▸ BRIEF:
The line with "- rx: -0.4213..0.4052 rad", the line with "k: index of", and all lines between them in the material below: return these exactly, and no others.

┌──

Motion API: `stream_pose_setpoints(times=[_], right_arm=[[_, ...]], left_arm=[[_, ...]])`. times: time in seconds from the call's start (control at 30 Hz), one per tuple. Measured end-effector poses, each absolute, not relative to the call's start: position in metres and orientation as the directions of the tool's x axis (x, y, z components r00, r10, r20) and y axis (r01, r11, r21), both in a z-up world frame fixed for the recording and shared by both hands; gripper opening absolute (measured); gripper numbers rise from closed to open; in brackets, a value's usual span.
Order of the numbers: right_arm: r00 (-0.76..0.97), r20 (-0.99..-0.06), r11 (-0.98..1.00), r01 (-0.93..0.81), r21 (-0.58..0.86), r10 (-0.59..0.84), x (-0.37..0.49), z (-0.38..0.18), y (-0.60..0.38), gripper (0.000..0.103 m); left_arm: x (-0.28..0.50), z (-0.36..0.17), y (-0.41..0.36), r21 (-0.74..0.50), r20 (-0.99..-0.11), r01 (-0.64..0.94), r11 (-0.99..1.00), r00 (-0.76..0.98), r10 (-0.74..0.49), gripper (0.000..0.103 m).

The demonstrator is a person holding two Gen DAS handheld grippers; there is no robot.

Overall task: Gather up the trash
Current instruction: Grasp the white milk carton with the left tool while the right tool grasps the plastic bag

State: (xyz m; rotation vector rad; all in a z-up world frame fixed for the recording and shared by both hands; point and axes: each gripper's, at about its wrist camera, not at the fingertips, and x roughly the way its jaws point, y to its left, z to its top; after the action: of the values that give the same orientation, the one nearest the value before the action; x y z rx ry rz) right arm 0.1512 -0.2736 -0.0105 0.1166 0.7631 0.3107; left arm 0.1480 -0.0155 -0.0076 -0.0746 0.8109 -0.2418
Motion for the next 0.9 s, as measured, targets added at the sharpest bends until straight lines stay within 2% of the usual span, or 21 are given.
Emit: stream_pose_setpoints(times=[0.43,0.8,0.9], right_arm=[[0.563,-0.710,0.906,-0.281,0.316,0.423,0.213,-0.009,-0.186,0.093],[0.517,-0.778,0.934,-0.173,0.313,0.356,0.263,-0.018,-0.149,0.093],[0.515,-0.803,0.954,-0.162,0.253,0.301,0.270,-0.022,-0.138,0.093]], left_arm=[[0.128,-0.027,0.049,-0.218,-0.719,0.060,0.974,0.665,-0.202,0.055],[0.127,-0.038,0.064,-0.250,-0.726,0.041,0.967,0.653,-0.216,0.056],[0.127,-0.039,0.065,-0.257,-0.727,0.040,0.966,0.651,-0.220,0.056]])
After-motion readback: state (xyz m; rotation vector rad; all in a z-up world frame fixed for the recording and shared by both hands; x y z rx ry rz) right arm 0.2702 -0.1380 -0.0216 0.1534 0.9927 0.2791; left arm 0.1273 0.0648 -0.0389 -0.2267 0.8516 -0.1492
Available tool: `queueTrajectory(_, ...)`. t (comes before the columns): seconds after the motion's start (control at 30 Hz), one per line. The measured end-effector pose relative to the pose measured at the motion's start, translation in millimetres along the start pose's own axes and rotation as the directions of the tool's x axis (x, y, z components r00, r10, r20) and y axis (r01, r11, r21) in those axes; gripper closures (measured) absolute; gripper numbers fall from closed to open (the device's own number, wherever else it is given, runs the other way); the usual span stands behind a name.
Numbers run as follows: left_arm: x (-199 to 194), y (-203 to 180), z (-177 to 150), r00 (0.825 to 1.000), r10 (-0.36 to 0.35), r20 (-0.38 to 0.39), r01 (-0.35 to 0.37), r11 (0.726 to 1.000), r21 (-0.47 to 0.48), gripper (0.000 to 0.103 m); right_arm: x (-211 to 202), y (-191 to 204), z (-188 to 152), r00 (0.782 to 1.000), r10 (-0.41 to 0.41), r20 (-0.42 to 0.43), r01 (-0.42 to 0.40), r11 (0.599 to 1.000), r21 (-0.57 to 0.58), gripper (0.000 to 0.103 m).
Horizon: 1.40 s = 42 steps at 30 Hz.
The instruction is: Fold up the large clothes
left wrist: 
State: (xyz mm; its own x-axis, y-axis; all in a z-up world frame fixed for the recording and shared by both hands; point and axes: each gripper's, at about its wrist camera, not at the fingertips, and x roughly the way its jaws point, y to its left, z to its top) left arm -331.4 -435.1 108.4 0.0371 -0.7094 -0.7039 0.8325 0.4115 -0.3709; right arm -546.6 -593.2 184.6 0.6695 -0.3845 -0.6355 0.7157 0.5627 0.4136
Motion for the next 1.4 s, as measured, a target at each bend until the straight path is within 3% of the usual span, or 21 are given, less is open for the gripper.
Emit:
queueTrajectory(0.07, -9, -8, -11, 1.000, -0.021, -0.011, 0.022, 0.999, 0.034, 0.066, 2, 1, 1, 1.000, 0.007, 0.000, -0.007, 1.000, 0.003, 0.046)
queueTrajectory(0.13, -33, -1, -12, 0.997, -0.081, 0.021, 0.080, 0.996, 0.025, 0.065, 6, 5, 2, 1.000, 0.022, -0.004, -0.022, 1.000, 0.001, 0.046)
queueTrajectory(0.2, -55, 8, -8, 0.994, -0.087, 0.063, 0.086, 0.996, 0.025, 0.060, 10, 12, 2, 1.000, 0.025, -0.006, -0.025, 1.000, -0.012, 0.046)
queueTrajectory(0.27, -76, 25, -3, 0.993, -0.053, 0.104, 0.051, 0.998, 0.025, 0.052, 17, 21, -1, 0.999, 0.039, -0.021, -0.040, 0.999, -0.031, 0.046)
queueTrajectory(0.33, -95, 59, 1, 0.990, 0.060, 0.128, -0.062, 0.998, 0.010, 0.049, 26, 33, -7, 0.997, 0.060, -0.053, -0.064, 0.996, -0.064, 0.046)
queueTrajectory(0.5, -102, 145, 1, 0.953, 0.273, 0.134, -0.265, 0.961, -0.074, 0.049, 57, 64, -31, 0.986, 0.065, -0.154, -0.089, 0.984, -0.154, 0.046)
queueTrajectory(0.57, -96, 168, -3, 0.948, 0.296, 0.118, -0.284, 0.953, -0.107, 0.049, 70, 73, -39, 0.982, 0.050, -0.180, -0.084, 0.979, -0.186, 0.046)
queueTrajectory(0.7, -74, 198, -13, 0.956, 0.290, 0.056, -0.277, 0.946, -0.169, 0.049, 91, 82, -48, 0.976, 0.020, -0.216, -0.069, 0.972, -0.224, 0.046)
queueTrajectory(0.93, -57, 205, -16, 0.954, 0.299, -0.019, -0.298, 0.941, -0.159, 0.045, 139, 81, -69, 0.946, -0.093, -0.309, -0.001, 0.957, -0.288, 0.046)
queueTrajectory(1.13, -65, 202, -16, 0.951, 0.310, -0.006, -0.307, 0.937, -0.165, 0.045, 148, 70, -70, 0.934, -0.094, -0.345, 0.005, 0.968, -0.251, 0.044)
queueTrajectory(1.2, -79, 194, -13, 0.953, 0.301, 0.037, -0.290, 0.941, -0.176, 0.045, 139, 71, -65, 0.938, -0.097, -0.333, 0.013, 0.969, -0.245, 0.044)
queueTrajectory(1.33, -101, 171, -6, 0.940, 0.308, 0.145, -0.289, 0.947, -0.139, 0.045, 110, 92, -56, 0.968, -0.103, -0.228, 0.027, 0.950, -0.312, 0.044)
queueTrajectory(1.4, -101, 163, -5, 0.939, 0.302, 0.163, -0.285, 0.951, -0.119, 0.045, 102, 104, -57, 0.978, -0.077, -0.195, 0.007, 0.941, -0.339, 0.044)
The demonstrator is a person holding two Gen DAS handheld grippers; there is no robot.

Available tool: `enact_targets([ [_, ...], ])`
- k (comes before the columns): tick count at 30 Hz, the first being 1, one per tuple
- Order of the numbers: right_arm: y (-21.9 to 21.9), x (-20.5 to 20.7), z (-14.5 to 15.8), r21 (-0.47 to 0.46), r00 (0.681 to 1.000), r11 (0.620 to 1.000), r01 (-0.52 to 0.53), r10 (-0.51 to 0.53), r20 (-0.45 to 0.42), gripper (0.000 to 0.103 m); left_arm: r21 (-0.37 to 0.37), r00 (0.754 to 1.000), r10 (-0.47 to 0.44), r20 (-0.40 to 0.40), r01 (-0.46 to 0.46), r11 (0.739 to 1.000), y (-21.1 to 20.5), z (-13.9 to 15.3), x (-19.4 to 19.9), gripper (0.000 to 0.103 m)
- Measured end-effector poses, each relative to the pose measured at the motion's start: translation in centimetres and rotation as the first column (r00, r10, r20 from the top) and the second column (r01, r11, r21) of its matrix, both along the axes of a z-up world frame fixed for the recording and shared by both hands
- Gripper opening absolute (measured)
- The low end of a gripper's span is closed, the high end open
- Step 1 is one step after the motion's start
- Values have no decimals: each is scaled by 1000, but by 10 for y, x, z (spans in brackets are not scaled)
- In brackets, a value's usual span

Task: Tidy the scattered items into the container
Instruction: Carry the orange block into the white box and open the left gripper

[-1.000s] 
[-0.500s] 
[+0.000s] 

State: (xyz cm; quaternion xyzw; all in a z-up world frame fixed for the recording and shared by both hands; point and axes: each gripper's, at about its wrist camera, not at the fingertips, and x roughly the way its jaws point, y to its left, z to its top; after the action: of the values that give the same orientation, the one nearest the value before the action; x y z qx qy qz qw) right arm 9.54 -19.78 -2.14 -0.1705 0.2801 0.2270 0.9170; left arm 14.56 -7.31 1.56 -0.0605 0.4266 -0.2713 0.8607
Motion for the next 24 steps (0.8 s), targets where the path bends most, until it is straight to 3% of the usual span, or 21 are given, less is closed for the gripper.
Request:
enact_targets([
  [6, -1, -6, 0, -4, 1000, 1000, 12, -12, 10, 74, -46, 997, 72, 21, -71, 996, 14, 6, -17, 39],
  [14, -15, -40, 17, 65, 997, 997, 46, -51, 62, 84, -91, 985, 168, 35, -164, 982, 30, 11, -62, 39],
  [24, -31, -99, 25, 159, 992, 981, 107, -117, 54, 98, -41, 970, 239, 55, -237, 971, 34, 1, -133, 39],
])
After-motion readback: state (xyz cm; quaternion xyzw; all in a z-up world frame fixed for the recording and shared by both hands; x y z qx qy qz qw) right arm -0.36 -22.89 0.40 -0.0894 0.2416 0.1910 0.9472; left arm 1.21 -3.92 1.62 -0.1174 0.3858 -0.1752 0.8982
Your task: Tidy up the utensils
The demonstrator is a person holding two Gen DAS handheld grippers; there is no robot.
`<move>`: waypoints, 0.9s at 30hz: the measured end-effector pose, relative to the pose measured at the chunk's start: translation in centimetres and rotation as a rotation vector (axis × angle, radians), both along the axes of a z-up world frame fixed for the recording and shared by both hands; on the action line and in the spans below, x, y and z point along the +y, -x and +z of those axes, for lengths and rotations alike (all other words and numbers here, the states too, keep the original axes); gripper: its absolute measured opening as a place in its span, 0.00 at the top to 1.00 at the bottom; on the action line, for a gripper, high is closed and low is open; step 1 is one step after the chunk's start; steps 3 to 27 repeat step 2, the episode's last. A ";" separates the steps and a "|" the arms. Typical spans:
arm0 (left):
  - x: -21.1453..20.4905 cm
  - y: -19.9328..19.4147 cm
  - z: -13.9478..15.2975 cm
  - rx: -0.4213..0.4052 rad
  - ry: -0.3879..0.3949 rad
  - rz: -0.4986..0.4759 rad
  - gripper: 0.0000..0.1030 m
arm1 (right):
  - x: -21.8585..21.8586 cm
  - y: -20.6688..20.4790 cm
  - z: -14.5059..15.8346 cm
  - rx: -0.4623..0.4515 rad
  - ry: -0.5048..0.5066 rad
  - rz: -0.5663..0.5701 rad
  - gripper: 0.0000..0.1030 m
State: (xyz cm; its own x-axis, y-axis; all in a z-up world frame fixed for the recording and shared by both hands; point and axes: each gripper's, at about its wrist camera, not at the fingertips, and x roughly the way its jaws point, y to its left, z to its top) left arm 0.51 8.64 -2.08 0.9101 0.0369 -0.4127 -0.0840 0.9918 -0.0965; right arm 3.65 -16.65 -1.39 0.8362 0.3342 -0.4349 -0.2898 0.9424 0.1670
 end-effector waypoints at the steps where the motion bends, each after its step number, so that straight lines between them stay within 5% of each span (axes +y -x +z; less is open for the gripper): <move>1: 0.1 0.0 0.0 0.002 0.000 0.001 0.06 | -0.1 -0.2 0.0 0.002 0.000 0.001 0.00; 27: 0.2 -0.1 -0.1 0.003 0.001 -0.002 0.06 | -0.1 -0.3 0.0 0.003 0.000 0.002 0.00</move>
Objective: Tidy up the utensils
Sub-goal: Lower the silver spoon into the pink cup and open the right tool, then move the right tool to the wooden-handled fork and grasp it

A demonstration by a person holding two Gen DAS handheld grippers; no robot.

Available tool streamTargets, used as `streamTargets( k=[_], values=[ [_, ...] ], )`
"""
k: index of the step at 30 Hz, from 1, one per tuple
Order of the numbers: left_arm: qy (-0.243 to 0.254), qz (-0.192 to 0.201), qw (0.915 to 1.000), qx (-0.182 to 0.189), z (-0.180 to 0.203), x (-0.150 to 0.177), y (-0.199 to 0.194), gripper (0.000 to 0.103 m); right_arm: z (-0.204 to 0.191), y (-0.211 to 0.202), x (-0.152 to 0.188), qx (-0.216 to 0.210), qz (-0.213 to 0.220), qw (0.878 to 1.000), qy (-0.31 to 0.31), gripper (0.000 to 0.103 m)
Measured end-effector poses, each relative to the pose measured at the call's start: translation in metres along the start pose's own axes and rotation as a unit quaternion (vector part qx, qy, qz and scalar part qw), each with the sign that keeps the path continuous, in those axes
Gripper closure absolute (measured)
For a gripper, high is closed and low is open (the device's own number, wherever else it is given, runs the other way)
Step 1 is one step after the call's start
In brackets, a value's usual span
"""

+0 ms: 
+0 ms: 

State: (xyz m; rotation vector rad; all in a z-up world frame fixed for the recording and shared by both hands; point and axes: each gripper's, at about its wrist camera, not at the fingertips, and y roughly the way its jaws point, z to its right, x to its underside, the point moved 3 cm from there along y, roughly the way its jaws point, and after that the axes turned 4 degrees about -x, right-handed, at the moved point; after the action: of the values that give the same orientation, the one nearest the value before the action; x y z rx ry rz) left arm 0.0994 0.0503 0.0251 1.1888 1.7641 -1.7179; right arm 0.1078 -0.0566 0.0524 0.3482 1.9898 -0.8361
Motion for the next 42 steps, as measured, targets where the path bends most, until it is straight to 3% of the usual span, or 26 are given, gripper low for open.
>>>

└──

▸ TASK OUTPUT:
  - rx: -0.4213..0.4052 rad
  - ry: -0.3879..0.3949 rad
  - rz: -0.4986..0.4759 rad
  - gripper: 0.0000..0.1030 m
arm1 (right):
  - x: -21.8585..21.8586 cm
  - y: -20.6688..20.4790 cm
  - z: -14.5059..15.8346 cm
  - rx: -0.4623..0.4515 rad
  - ry: -0.5048..0.5066 rad
  - rz: -0.5663..0.5701 rad
  - gripper: 0.0000..0.1030 m
State: (xyz cm; its own x-axis, y-axis; all in a z-up world frame fixed for the recording and shared by both hands; point and axes: each gripper's, at about its wrist camera, not at the fingertips, and x roughly the way its jaws point, y to its left, z to its top) left arm 0.51 8.64 -2.08 0.9101 0.0369 -0.4127 -0.0840 0.9918 -0.0965; right arm 3.65 -16.65 -1.39 0.8362 0.3342 -0.4349 -0.2898 0.9424 0.1670
 end-effector waypoints at the steps where the motion bends, each after its step number, so that straight lines between them stay within 5% of each span (axes +y -x +z; less is open for the gripper): <move>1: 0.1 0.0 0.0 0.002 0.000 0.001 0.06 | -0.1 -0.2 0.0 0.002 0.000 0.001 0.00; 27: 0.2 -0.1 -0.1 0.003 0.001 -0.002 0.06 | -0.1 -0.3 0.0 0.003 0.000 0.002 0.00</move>
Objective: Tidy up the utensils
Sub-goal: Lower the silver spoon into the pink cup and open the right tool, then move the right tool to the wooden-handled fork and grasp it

A demonstration by a person holding two Gen DAS handheld grippers; no robot.

Available tool streamTargets, used as `streamTargets( k=[_], values=[ [_, ...] ], )`
"""
k: index of the step at 30 Hz, from 1, one per tuple

This exercise is done.